Altarage – Endinghent
2016 listemde üst sıralarda yer alan, geçtiğimiz sene içerisinde dinlediğim en ezici işlerden bir tanesi olan Nihl albümüyle aklımı almayı başaran İspanyol death/black metal grubu Altarage, henüz ilk albümünün buharı tütmeye devam ederken yeni albümü Endinghent’i yayınlayarak cehennemden dünyamıza açtığı boyut kapısının çapını biraz daha genişletiyor ve ruhumuza musallat olacak iblislerin işini kolaylaştırmaya devam ediyor.
Karşı konulamaz savuruşlarıyla merkezine çekildikçe korkunç gücü karşısında çaresizlikten ne yapacağınızı bilemeyecek hale gelip akıl sağlığını yitirmeye başladığınız devasa bir girdabı andıran ve her şeyden önce muazzam prodüksiyonu ile dinleyiciyi ezip geçen Altarage, Avrupalı pek çok ekstrem metal grubu gibi kaosun hükmünü yücelten ve kaostan beslenen bir anlayışa sahip.
Yaptığı işin her yönüne hakim olan ve bu hakimiyetini sahip oldukları her şeyde hissedebileceğiniz grupları çok takdir ediyorum.
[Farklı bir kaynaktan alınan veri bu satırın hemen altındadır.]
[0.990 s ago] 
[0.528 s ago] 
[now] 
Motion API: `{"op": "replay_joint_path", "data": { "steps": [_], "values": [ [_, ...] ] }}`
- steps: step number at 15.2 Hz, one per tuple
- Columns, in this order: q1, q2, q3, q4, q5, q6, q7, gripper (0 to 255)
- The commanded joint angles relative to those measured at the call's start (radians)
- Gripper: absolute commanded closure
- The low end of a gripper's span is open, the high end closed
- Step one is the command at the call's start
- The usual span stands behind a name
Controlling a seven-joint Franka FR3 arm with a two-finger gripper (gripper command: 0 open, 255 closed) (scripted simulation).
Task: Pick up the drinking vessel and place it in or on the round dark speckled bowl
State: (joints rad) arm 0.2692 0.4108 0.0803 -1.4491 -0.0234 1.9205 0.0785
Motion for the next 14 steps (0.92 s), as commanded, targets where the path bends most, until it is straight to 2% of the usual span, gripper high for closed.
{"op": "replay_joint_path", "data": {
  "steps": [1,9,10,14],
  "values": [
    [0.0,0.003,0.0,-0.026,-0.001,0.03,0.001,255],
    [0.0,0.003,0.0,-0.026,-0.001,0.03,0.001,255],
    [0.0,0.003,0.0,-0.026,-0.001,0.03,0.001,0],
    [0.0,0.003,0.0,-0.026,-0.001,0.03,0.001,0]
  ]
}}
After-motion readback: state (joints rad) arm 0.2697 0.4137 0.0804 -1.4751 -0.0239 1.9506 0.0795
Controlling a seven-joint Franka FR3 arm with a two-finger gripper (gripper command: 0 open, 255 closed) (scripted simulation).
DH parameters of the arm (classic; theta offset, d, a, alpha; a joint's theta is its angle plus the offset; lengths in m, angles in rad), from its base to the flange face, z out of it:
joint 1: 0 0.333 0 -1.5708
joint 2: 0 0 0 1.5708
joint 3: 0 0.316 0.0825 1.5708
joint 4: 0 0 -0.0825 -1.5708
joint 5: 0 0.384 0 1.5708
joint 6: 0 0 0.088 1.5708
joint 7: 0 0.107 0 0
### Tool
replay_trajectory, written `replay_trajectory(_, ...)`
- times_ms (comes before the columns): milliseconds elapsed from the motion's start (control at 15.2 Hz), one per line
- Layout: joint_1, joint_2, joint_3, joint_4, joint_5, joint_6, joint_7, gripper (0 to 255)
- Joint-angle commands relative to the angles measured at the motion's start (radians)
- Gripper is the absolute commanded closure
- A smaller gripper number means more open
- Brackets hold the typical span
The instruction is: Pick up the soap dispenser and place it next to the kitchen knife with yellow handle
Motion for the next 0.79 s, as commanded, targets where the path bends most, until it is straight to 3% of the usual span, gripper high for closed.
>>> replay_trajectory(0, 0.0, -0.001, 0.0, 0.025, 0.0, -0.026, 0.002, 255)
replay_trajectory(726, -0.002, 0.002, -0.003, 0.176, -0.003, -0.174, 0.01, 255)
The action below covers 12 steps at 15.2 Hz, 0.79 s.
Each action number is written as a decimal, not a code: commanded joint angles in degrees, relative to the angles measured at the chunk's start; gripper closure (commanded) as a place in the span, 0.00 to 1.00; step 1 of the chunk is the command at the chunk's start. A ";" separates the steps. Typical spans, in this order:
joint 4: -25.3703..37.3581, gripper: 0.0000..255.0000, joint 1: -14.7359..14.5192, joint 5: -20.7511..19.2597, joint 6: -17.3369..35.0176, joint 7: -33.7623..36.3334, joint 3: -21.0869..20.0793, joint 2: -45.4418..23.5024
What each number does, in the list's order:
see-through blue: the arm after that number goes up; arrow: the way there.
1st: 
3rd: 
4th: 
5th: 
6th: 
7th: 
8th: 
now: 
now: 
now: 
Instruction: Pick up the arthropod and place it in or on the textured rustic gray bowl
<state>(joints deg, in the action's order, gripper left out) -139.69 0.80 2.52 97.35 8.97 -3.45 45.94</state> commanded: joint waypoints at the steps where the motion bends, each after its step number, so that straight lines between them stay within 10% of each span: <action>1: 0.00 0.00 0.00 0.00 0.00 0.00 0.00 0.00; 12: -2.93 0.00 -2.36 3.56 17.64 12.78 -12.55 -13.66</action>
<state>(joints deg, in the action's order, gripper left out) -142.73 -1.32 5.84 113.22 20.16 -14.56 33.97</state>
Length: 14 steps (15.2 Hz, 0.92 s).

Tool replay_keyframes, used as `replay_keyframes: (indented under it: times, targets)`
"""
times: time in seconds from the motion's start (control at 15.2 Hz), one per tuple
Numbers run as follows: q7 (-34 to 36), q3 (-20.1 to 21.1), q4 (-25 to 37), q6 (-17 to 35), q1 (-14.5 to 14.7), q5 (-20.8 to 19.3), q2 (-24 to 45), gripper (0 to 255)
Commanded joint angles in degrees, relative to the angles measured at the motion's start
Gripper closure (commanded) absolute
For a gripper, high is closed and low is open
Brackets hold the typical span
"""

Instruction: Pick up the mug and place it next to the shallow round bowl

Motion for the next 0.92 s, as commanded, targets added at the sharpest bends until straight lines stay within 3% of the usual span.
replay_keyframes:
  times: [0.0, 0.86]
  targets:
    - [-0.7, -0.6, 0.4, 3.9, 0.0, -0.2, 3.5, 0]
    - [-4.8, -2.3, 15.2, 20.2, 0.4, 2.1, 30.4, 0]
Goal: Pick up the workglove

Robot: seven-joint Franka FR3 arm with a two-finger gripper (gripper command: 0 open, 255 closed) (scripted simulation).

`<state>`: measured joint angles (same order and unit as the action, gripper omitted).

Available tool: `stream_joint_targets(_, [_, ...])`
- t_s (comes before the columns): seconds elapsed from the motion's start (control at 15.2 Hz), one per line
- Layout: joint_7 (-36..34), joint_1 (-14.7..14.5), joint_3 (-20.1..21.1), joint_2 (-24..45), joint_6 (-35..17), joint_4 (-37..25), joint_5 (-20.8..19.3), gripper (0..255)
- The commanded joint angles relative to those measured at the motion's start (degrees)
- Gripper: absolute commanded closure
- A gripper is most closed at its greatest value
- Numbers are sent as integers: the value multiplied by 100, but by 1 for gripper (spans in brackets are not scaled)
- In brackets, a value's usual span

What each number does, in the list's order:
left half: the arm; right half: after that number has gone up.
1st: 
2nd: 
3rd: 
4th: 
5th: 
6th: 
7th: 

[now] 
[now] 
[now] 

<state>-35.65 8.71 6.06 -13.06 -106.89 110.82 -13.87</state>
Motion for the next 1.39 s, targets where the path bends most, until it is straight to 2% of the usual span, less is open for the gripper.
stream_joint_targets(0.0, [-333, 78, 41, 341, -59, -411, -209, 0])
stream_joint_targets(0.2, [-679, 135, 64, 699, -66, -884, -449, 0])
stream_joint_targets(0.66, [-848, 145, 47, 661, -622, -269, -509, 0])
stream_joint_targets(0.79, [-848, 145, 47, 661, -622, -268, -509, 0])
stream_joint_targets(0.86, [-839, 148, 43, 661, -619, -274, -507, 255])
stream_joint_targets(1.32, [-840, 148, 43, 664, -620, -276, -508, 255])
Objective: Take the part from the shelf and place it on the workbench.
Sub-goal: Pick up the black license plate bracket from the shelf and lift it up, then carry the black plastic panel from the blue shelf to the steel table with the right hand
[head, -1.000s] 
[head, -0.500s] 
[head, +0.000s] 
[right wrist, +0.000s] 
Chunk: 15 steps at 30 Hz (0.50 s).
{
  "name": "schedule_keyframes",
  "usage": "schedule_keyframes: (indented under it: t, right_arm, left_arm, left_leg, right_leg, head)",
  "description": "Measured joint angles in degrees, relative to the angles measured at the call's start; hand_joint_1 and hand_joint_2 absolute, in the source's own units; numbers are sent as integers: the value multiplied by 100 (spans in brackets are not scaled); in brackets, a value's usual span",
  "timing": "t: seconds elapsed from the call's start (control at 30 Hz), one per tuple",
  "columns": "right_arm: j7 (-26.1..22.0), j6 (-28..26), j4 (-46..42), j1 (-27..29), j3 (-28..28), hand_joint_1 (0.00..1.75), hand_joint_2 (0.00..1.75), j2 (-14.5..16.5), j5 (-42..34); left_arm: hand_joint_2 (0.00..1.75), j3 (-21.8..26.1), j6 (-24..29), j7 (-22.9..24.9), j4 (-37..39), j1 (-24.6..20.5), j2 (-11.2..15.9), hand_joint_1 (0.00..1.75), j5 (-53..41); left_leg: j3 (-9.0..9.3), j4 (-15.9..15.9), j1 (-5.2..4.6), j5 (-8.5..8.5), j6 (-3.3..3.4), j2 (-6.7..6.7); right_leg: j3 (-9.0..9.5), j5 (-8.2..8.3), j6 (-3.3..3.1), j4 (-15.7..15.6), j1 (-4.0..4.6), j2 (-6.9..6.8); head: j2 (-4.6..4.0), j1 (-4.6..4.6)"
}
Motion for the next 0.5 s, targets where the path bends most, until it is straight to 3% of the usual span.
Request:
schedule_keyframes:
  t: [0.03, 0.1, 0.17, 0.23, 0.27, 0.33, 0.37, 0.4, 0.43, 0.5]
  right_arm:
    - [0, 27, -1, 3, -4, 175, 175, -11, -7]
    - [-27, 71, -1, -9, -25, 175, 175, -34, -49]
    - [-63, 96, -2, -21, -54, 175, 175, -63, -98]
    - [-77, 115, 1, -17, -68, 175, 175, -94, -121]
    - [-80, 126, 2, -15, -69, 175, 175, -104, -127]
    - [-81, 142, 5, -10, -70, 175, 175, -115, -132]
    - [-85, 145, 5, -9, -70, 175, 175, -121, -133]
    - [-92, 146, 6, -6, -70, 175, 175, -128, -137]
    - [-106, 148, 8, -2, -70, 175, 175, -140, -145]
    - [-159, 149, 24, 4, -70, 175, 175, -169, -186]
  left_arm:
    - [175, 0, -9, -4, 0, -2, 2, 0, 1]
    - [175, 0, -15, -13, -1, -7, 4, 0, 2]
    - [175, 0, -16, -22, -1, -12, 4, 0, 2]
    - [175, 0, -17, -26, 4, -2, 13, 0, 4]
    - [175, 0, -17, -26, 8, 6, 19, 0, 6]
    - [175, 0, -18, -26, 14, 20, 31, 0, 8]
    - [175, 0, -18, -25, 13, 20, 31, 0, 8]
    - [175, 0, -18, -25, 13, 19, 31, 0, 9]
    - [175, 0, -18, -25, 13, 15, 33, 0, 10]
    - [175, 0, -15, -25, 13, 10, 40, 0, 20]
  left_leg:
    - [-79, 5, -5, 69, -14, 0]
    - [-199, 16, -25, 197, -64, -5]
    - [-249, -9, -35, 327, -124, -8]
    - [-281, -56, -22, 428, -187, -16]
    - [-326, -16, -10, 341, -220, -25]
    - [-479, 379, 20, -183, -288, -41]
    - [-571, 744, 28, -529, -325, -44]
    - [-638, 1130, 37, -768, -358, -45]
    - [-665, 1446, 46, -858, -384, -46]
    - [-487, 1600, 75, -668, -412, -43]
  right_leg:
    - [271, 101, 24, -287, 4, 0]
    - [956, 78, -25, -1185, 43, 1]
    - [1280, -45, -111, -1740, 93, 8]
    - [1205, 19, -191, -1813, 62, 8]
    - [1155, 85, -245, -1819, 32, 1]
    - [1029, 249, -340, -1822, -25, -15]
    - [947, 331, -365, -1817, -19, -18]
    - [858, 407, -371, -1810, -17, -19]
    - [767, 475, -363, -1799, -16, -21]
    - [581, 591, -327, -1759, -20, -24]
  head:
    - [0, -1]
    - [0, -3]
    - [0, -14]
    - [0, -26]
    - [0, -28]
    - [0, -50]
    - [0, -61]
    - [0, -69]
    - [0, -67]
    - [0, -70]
Çok kötü yönetildiği son dönemi saymazsak GHOST’u bu konuda örnek gösterebilirim. Grubun imajından müziğine, albüm tasarımından konserde kimin nasıl hareket edeceğine kadar her alanda önceden belirlenmiş, bir fikrin etrafında toplanan ve şekillenen kararlar bütünüyle kendi manifestosunu nasıl da güçlü bir şekilde ortaya koyduğunu hala hatırlıyoruz. Altarage’da da buna benzer müthiş bir hakimiyet ve yönetim söz konusu olduğunu hissetmemek mümkün değil. Zira grubun profesyonellik seviyesi muazzam.
Simsiyah başlıklarının arkasında grup elemanlarının kimler olduğunu bilmiyoruz ancak her birinden yetenek, aidiyet ve beceri fışkırdığı aşikar. Yoğun, pes tonlanmış, beton gibi gitarlar ve tok bir bas-davul ikilisiyle Altarage’ın iki albümde alamet-i farikası haline getirdiği ezici atmosferi, grubun elindeki tek silah da değil üstelik. Sırtını prodüksiyona yaslamak gibi bir niyeti olmadığı Spearheaderon‘un -ortasındaki bas gitar- ilk saniyelerinden anlaşılıyor zaten. Grubun yazdığı rifler, geçiş oyunlarındaki mahareti piyasadaki pek çok ahenksiz death/black krıması gruptan ayrı bir yere koymamı sağlıyor. Tabii burada PORTAL ismini de anmadan olmaz, zira yapı itibariyle epey PORTAL çağrışımı yakalamak mümkün.
Altarage ilhamını derinlere gömse de en azından hiçliğin gücünü, karanlığın kendisinin bile saklanacak delik aramasına neden olacak gerçeküstü bir tüyler ürperticiliği dinleyiciye hissettirme konusunda diğerlerinden gelir kalır olmadığını gösteriyor yine. Üstelik bu defa Nihl’dekinden çok daha tavizsiz bir şekilde, neredeyse umursamaz bir tavırla yapıyor bunu. En masum ifadeyle içerisinde habis ruhların kol gezdiği bir albüm Endinghent.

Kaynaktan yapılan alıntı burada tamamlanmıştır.